〔B L〕朽ちた無花果
なんて温かい人なんだろう。
こんな温もり、僕は知らない。
知らないよ…
「恋がどんなものなのか、知識はあります。
ただ、体験したことがないので、知識と体験が結び付かないんです。
だから、恋がどんなものなのか僕は知りません。
でも…升也さんといると、とても心地いいです。」
自分の過去も、嫌なことも、すべて忘れさせてくれる。
升也さんは、すごい。
「今まで1度もしたことないんだ、恋。
俺と同じだな。

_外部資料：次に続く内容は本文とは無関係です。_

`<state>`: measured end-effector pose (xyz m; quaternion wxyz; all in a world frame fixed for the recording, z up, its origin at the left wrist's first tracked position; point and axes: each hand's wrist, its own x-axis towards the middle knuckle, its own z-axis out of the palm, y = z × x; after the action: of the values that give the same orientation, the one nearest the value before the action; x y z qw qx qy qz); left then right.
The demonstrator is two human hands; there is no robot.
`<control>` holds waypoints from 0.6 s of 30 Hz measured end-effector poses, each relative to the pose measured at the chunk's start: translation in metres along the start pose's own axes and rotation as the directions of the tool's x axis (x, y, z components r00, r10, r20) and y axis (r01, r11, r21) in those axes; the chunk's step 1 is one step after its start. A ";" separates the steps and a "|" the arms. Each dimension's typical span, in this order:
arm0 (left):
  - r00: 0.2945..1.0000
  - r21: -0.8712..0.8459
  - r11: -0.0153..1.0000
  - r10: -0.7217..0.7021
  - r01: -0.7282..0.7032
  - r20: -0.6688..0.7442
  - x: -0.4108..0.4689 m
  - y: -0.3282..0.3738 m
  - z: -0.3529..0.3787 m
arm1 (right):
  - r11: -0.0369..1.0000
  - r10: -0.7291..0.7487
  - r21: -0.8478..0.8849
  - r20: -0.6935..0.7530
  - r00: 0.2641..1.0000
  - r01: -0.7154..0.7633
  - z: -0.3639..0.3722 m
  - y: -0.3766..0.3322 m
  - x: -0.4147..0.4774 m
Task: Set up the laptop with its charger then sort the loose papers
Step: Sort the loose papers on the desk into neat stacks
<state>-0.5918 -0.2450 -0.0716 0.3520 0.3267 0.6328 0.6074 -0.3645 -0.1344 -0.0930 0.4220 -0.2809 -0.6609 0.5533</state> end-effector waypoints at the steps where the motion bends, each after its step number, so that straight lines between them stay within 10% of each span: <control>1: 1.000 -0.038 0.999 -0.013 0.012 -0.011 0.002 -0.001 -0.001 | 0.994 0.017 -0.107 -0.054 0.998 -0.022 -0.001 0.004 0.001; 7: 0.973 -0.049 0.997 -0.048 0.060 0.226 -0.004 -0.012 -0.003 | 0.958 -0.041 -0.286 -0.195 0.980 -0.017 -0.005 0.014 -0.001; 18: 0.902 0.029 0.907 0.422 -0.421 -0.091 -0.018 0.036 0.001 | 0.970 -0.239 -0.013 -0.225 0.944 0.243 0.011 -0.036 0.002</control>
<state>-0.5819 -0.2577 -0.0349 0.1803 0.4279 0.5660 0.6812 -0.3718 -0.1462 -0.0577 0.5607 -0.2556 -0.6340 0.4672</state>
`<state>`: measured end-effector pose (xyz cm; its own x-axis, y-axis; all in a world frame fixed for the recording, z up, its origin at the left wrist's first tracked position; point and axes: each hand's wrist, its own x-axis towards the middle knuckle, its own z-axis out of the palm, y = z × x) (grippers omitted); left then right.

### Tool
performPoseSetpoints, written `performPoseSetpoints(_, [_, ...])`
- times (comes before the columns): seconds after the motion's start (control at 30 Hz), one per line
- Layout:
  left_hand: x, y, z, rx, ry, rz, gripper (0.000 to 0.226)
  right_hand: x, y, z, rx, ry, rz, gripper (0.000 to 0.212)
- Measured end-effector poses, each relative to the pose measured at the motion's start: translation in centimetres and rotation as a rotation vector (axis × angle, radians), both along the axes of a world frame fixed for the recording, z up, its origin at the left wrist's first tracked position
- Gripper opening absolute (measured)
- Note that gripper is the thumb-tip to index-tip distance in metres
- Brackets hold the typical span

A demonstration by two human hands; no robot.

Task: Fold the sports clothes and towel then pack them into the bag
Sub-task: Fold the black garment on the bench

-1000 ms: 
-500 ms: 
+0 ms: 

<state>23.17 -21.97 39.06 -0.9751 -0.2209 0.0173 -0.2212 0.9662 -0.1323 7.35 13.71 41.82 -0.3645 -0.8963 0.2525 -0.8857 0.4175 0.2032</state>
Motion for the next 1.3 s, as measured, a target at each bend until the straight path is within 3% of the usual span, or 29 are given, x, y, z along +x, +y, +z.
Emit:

」
「えっ…!
升也さんも、恋したことないんですか?」
「華やかな世界にいるのに、不思議だってか。
そりゃ、美人系も可愛い系も選り取り見取りだよ?
でも、この世界は騙し合いの世界だ。
だから、“マヤ”に近づいてくるやつらの顔を信用するのは馬鹿のすることだよ。」
芸能界は、騙し合いの世界?
…ああ、確かに演技とか、そういう面では騙し合いか。
じゃあ…
それじゃあ、もしかして升也さんも?
「芸能人は、恐ろしいですね。
素知らぬ顔で嘘を吐く。
きっとそれに、僕は気づかないでしょう。」